On weekends, she sells her body for profit on the streets  of North Tehran.

“I’m a lot of fun. My time is very valuable,” says Parisa, a diminutive computer technician using a pseudonym  to shield her identity.

She is part of a new phenomenon here — young, educated and  independent women becoming occasional, part-time prostitutes — driven by the  Islamic republic’s weakened economy.

A single transaction can make her $80, three-fifths of what  she earned monthly at a mid-size tech firm before she lost her job about five  months ago. And Tehran has no shortage of sex-starved young men — sons of  wealthy parents — who are willing and able to cruise the streets in search of  pleasure at a price.

“What choice do I have?” Parisa says. “If I [leave Tehran  and] go back to Khorramabad, then I go home a failure. My parents can’t support  me. With the rising price of everything, I’m afraid to ask them how they are  surviving themselves.”

Long-standing international sanctions against Iran’s nuclear program are squeezing Iran’s economy with restrictions on its oil industry and  central bank.

Iranian leaders have long denied Western suspicions that  the atomic program is geared toward making a nuclear weapon. They say the  program is for peaceful purposes but have denied international inspectors access  to nuclear facilities.

Meanwhile, out-of-work civil engineers are driving taxis 14  hours a day to make ends meet, and school teachers are reducing the amount of  meat they buy every month to feed their children.

A wealthy male neighbor of Parisa’s expressed outrage at  the economic situation.

“Our girls are selling themselves on the streets! You never  saw this five or six years ago,” he said. “And all [Supreme Leader Ayatollah Ali Khamenei] can talk about is the nuclear  program. What nuclear program? Some Russian-built antique that’s been sitting  there doing nothing for 30 years?”

Iran’s Shiite  theocratic regime is widely known for its strict enforcement of Islamic laws,  especially those regarding sexual behavior. But prostitutes in North Tehran ply  their trade openly with little, if any, police interference. Parisa says she has  never had an encounter with the police.

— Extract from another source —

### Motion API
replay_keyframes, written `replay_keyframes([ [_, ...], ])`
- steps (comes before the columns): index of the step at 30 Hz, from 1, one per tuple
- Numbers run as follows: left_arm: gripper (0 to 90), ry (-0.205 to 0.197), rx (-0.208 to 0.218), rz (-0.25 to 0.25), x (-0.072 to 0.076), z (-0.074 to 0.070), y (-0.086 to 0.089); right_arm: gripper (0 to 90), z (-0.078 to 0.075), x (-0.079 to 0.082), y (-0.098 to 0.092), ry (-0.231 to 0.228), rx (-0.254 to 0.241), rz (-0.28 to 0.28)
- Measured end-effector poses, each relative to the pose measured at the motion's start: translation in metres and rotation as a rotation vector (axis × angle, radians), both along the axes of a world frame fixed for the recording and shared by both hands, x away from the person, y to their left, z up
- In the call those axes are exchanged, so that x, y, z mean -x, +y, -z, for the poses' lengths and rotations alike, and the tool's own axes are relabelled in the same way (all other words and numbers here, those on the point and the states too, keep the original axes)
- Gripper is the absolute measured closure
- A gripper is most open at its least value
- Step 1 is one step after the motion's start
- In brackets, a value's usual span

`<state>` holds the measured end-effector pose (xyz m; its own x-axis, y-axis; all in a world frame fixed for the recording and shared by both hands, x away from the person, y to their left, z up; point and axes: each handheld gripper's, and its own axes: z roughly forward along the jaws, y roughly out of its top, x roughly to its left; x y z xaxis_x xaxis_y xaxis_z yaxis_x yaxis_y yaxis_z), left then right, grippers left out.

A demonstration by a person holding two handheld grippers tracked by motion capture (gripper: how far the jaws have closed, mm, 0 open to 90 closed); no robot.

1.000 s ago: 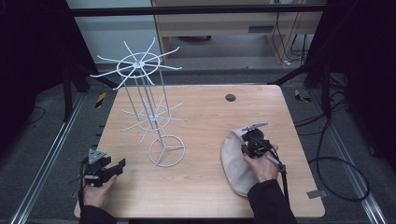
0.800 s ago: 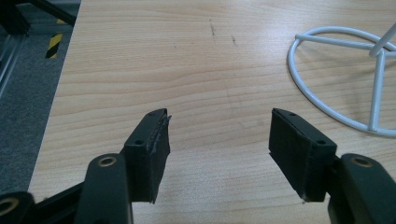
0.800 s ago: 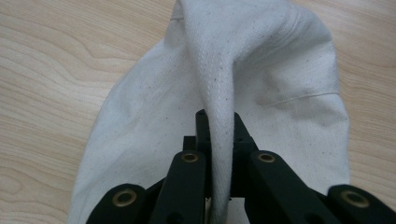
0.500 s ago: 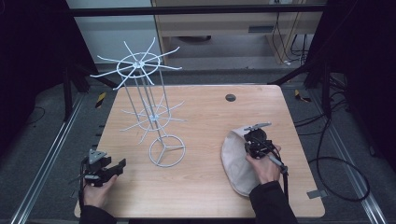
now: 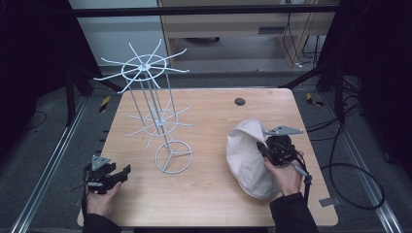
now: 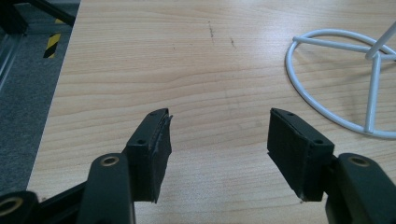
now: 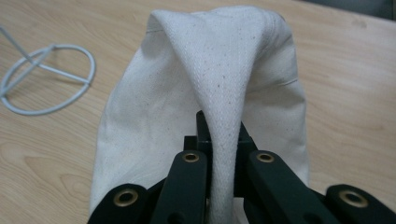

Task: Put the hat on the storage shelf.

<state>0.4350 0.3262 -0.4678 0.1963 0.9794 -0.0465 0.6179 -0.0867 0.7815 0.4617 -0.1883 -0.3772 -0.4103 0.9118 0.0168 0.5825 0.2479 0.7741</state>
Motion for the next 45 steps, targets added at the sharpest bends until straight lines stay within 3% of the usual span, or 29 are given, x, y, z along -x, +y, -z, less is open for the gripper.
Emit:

Punishment for prostitutes and their clients can include up  to 100 lashes and jail terms. The prostitute can be executed if she is married.  But under this country’s corrupt judicial system, a few dollars can buy off a  policeman, and what few cases are prosecuted rest on the discretion of a  presiding judge.

On the streets of North Tehran, prostitutes negotiate  prices with would-be clients through their car windows. Sometimes they will go  home with men with the expectation of receiving cash at the end of the night, an  approach that often can lead to acrimonious disputes.

Parisa says she worries about her safety. “I have heard  stories about policemen, about perverts,” she says. “But so far I have been OK.  I know Iran’s theocracy has allowed a practice called  “sigheh,” or temporary marriage, which Sunni Muslims have banned but Shiite  Muslims have accepted. Unmarried women and men can receive a “license” to have  sexual relations for a designated period of time. The practice has been used  most frequently near religious seminaries and during pilgrimages to holy  cities.

Parisa says she hasn’t bothered to try to get a sigheh to protect her legally  in case the police come knocking at the door.

“Nobody cares about such things anymore, not in Tehran anyway,” she says,  laughing. “The police don’t care. The mullahs don’t care. And definitely these  bache [kids] who pay me for my time don’t care about their religion.”

Brendan Daly is a pseudonym to protect the reporter  from Iranian government reprisals.